The impact of head injury mechanism on mental health symptoms in veterans: Do number and type of exposures matter?


  • This research was supported by Department of Defense Psychological Health and Traumatic Brain Injury (PH/TBI) Research Program (Maguen) and VA Health Sciences Research and Development (HSR&D) Career Development Award (Maguen).

  • The authors thank Gary Abrams, Tatjana Agopian-Novokovic, Daniel Bertenthal, Anthony Chen, Don Donati, Charles Filanosky, Thomas Metzler, Thomas Neylan, and Johannes Rothlind for their contributions.

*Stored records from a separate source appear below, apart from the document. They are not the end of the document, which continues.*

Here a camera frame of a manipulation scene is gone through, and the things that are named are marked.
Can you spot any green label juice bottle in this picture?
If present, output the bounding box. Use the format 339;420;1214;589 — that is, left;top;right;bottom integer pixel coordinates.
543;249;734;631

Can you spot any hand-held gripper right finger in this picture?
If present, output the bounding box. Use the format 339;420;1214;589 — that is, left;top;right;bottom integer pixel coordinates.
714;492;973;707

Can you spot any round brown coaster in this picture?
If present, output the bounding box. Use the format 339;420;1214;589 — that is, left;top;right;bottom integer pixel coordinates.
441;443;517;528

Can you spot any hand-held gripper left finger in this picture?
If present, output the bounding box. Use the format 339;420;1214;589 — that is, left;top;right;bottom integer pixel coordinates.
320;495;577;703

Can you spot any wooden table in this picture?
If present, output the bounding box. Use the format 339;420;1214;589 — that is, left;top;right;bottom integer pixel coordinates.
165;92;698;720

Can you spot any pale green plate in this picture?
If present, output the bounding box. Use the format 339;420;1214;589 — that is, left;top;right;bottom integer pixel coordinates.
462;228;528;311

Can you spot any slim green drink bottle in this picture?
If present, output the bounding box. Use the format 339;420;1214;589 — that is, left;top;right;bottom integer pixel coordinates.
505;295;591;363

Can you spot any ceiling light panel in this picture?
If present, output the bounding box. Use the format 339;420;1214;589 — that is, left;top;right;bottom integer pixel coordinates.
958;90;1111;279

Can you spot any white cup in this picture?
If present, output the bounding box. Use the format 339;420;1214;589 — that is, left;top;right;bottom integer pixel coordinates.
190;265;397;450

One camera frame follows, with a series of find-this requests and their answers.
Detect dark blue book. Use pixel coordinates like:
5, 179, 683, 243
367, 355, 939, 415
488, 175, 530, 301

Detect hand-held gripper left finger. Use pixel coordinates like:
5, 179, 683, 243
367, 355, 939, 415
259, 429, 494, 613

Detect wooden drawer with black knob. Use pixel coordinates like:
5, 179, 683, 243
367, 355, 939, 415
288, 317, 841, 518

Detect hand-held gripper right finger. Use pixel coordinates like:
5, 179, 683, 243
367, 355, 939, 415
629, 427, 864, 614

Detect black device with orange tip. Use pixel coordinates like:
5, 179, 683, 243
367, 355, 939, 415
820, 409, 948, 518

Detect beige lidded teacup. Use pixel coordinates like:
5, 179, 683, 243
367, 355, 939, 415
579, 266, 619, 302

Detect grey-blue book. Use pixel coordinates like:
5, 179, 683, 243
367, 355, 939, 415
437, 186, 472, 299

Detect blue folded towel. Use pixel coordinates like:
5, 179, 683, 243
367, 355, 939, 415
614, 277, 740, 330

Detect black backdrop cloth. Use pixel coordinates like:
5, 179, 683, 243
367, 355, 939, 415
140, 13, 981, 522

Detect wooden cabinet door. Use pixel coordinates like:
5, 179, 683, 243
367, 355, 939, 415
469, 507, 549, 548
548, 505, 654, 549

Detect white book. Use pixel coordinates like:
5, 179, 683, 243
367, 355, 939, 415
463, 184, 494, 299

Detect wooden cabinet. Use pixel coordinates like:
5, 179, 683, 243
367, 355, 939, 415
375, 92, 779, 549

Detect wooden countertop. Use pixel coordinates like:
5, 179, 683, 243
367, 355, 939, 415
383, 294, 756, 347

This study examined the association between screening results for mental health problems and the number and type of head injuries in 1,082 Iraq and Afghanistan War veterans who received population-based screening for traumatic brain injury at a Veterans Administration health care facility. Nearly one third of all veterans reported multiple types of head injuries (median = 1 among those with any head injury, range = 1–6 types of head injury). Veterans reporting multiple head injury mechanisms had 6 times the odds of screening positive for posttraumatic stress disorder (PTSD), adjusted odds ratio (OR) = 6.15, 95% confidence interval (CI) [4.4, 8.7], p < .001, over 4 times the odds of screening positive for depression, adjusted OR = 4.09, 95% CI [2.8, 5.9], p < .001, and about twice the odds of screening positive for alcohol misuse, adjusted OR = 1.64, 95% CI [1.19, 2.3], p = .003, compared to those without head injuries. Veterans reporting a blast plus another head injury mechanism had higher odds of screening positive for all mental health outcomes than any other group (e.g., compared to no head injury group): PTSD, adjusted OR = 6.52, 95% CI [4.6, 9.3], p < .001; depression, adjusted OR = 4.42, 95% CI [3.0, 6.4], p < .001; alcohol misuse, adjusted OR =1.59, 95% CI [1.14, 2.2], p = .006. Given their association with a variety of mental health outcomes, number and type of head injury mechanism should be considered as part of any postdeployment evaluation.